On page 84 I want to take a little visit to the Old Testament because we want to answer a question. Read with me, it’s labeled The Issue; I want to make a point. “The necessity of a canon for proper functioning of a covenant, the role of a canon in ruling spiritual matters of the believing community, and the proper boundaries of a canon are important factors in canonicity. One can and should insist upon inerrantly inspired Scripture in the autographs, or original writings. The problem which must be faced, however, is this: what good is the canon if it has not been accurately preserved throughout history so that the Word of God is available today? What good is an inerrant autograph if there are no texts today which precisely reflect it?” Now watch this, watch the next sentence. “Quasi-biblical cults that rely on post-biblical texts like Islam and Mormonism try to contrast the supposedly ‘unbroken’ line between their original texts and today’s texts.” The Bible. “It is important, therefore, for us to examine preservation of the biblical writings.”

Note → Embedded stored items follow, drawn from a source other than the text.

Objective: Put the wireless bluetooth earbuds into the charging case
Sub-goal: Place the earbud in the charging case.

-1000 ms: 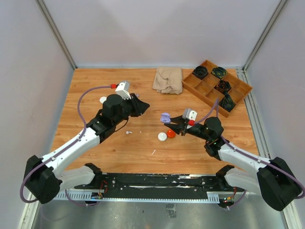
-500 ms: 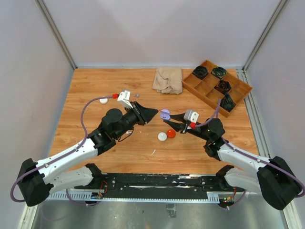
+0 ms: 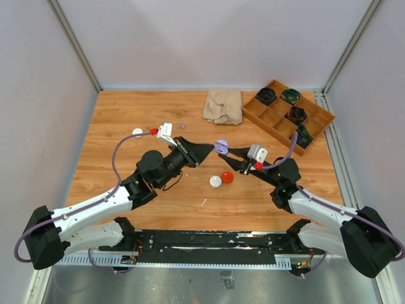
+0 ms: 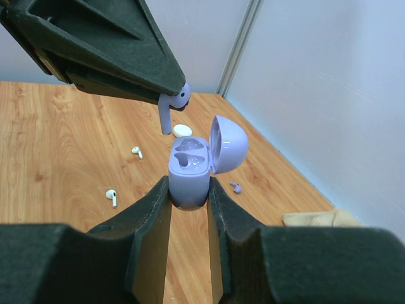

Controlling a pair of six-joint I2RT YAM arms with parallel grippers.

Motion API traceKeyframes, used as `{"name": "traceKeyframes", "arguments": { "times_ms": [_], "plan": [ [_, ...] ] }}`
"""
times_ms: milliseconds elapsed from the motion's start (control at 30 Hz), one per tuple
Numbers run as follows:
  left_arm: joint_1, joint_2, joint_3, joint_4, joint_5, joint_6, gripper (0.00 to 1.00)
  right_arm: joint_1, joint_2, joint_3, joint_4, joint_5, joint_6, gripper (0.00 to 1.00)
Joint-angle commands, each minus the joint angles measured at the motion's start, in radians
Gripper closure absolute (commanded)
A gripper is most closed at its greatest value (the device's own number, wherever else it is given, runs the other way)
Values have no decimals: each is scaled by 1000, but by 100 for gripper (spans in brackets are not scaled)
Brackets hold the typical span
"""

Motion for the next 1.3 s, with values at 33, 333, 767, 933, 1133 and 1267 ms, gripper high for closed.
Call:
{"name": "traceKeyframes", "arguments": {
  "times_ms": [33,333,767,933,1133,1267],
  "plan": [
    [-20,19,28,70,-26,-10,86,27,10,-21,81,16,3,99],
    [-28,69,46,113,-23,-13,86,29,7,-28,93,10,6,99],
    [-32,97,43,128,-15,-26,86,29,-2,-36,103,13,3,99],
    [-43,102,39,128,-10,-40,85,29,-6,-39,107,16,0,99],
    [-51,115,37,123,-20,-34,84,29,-13,-45,113,23,-3,99],
    [-52,109,20,123,-47,-27,83,29,-25,-54,113,31,-9,99]
  ]
}}
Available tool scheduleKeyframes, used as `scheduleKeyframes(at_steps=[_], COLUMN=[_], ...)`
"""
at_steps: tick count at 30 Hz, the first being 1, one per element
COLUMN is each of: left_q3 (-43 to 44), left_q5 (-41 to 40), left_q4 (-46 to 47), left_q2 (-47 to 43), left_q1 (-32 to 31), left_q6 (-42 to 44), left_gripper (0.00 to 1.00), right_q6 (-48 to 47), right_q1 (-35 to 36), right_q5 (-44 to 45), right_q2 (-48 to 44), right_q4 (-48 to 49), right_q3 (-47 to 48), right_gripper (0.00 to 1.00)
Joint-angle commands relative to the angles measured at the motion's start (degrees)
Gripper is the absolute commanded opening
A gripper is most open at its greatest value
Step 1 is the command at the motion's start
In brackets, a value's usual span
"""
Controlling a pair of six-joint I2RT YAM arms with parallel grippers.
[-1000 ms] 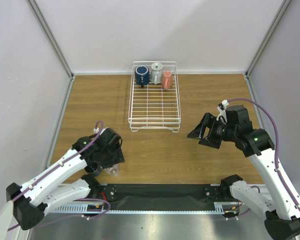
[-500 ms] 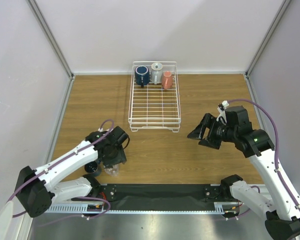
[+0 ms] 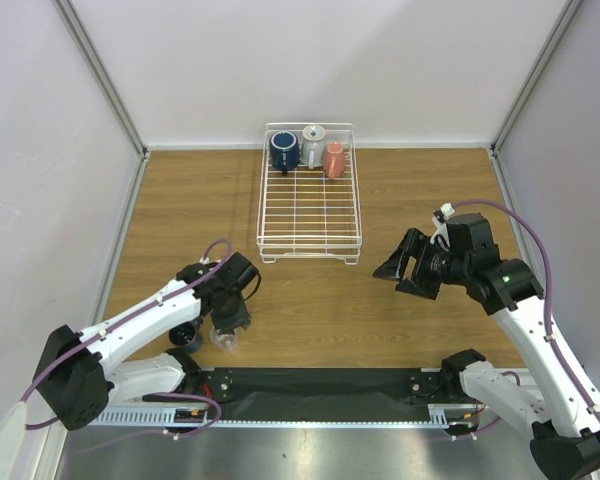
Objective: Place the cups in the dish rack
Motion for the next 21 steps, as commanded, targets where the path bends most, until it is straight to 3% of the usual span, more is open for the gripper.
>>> scheduleKeyframes(at_steps=[1, 6, 8, 15, 19, 21], left_q3=[-0.58, -0.41, 0.03, 5.39, 8.29, 8.56], left_q5=[1.02, 2.51, 2.95, 7.87, 17.17, 23.32], left_q4=[2.89, 3.41, 3.42, 4.72, 11.22, 18.68], left_q2=[-0.2, -1.17, -1.69, -2.92, -5.47, -6.61], left_q1=[1.03, 1.47, 1.82, 2.35, 2.61, 2.96], left_q6=[1.01, 1.36, 1.89, 3.03, 3.65, 4.0], left_gripper=[0.34, 0.16, 0.0, 0.0, 0.0, 0.0], right_q6=[0.54, -0.25, -0.77, -2.8, -3.94, -4.64], right_q1=[0.32, 0.5, 0.5, 0.5, 0.58, 0.5], right_q5=[-0.33, -0.77, -0.68, -1.03, -1.91, -2.61], right_q2=[0.6, 2.53, 2.88, 3.85, 4.82, 5.34], right_q4=[3.11, 3.03, 3.03, 3.03, 3.03, 3.29], right_q3=[0.12, 1.26, 1.35, 2.31, 3.81, 4.51], right_gripper=[0.78, 0.77, 0.78, 0.78, 0.78, 0.78])
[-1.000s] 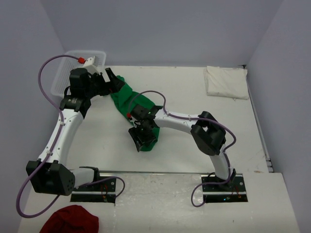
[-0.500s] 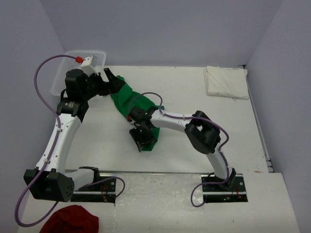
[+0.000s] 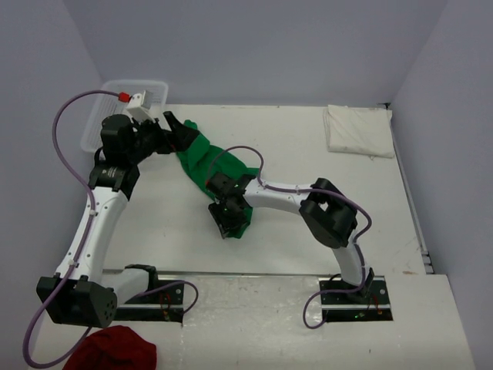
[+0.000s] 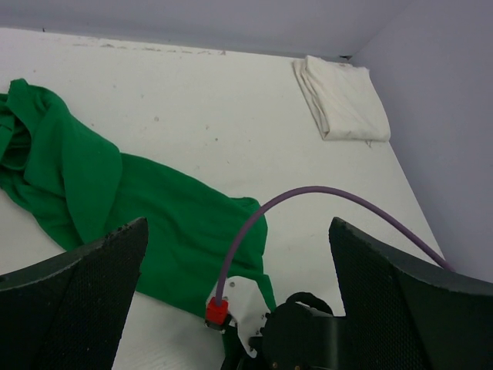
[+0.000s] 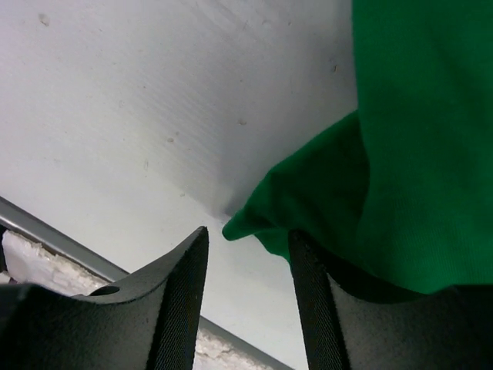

Let me diagram what I’m talking about here. Here’s the argument. The Mormons, typical of an extra-biblical cult, by extra-biblical cult I’m not name calling, I’m just using a theological designation. Here is the New Testament; the New Testament ended at a point in time, just like the Old Testament ended at a point in time, the Scriptures terminated, the Scriptures were done. God’s finished talking. Now we have to listen to Him and think about what He says. He’s given us 2,000 years to think about what He’s said. We have these people that always want another word from God. I’ve got plenty of problems with what He’s already said. I don’t need any more.
So what happens, along comes somebody down here and they get this thing that somehow the Bible is old and decrepit, and we need a fresh word from God. So they come out with some of their text, and their text was written here, but because it’s more recent we have continuity and here we are in 1998 and we have the originals, we’re very close to the originals, we’re a lot closer to that guy than we are over here. So this book tends to take center stage, away from the Scripture. It’s a classic maneuver. Of course the problem is that this book doesn’t do what? How do we know that that’s not canonical Scripture, what truth text do we use? Deuteronomy 13, Deuteronomy 18, and their teachings here don’t mesh with the teachings over here, so no, there’s not a continuity between those two books. But the argument that is used that attracts your attention and gets your loyalty, gets your trust built up in these books is because they’re recent; we have all the texts back to those.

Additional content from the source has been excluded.